If you ever needed evidence that “selfie drones” are the hot thing for 2016, you can find it in last week’s reports from the International CES show that a startup named Lily Robotics has collected 60,000 pre-orders for its flying camera, amounting to a potential $34 million payoff.

Supporting evidence came in the form of other selfie drones that were shown off in Las Vegas, including the Qualcomm-backed Ying quadcopter and the crowdfunded Onagofly nano-drone. Still other selfie-copters are waiting in the wings, including the tethered Fotokite Phi, the watch-controlled Hawk and the Nixie wearable drone.

Selfie drones are designed to follow you at a standoff distance and take videos, guided by your smartphone’s signal or a homing device you can tuck in somewhere.

The palm-sized Onagofly has attracted about $1.5 million in pledges on the Indiegogo crowdfunding website, which is well beyond the original $150,000 goal. The Indiegogo price for a basic package is $199, which Onagofly says will rise to $299 retail. Deliveries are due to begin in March – assuming that the venture doesn’t go bust, Zano-style.

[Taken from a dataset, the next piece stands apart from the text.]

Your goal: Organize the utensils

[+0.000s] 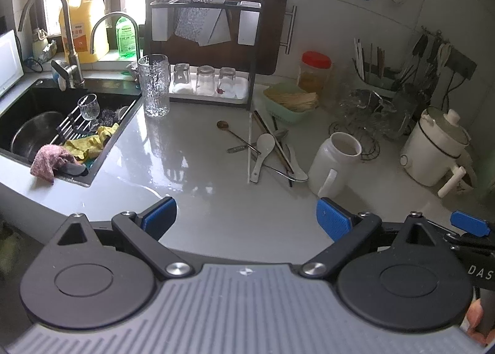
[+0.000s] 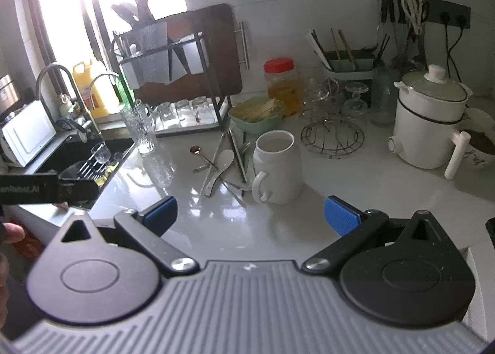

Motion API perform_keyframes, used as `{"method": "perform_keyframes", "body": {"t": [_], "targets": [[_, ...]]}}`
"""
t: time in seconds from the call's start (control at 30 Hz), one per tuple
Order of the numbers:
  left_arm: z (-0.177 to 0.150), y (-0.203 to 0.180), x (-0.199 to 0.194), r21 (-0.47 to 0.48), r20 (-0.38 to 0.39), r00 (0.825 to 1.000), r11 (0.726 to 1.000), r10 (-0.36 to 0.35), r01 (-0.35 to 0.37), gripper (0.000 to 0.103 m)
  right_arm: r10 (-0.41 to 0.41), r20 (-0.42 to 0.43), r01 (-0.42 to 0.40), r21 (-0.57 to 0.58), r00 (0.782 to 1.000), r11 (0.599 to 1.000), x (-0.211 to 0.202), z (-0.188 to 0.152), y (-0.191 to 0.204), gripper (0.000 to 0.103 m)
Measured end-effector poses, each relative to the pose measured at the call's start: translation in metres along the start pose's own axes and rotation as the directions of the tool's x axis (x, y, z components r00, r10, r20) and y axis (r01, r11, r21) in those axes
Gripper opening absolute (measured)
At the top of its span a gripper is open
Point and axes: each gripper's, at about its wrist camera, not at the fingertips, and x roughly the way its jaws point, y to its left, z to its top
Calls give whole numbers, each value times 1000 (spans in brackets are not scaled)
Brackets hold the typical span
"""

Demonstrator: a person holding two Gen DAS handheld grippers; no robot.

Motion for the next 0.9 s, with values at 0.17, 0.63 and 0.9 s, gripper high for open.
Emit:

The Ying drone is the result of a collaboration involving the chipmakers at Qualcomm as well as the drone-makers at Zerotech and China’s Tencent e-commerce venture. It’s designed to stream live video or capture imagery for uploading to Tencent’s social-media platforms. It’s not yet clear how much Ying will cost, and the timing of its debut is no more specific than mid-2016.

Lily’s selfie drone rates toward the top end of the scale, in terms of capability as well as cost and cash: The waterproof, camera-equipped quadcopter is designed to start itself up after being thrown in the air (or the water) by its operator. It’s also built to follow behind, or lead in front of, its video subject at a specified distance.

Lily Robotics was founded by two Berkeley students, and backed by $16 million in venture capital. Pre-orders are being taken directly at Lily’s website rather than as crowdfunding pledges, with the price set at $799. That price tag is due to rise to $999 after product launch.

“The great thing about pre-sale vs. crowdfunding is that you can get to know your users much better,” Lily CEO Antoine Balaresque told Berkeley Innovators last May.

Eight months later, Balaresque reported at CES that the pre-orders have passed the 60,000 mark, which translates into $34 million. That’s impressive for a startup that still has to deliver a product: It translates into what would be a significant chunk of the estimated 400,000 drones that were sold during the holidays.

The delivery date has been pushed back from February to this summer, to give the production line in China enough time to ramp up. That means that we have a few more months before selfie drones fill the skies. And researchers at Michigan Tech will have a few more months to perfect their drone-catching nets.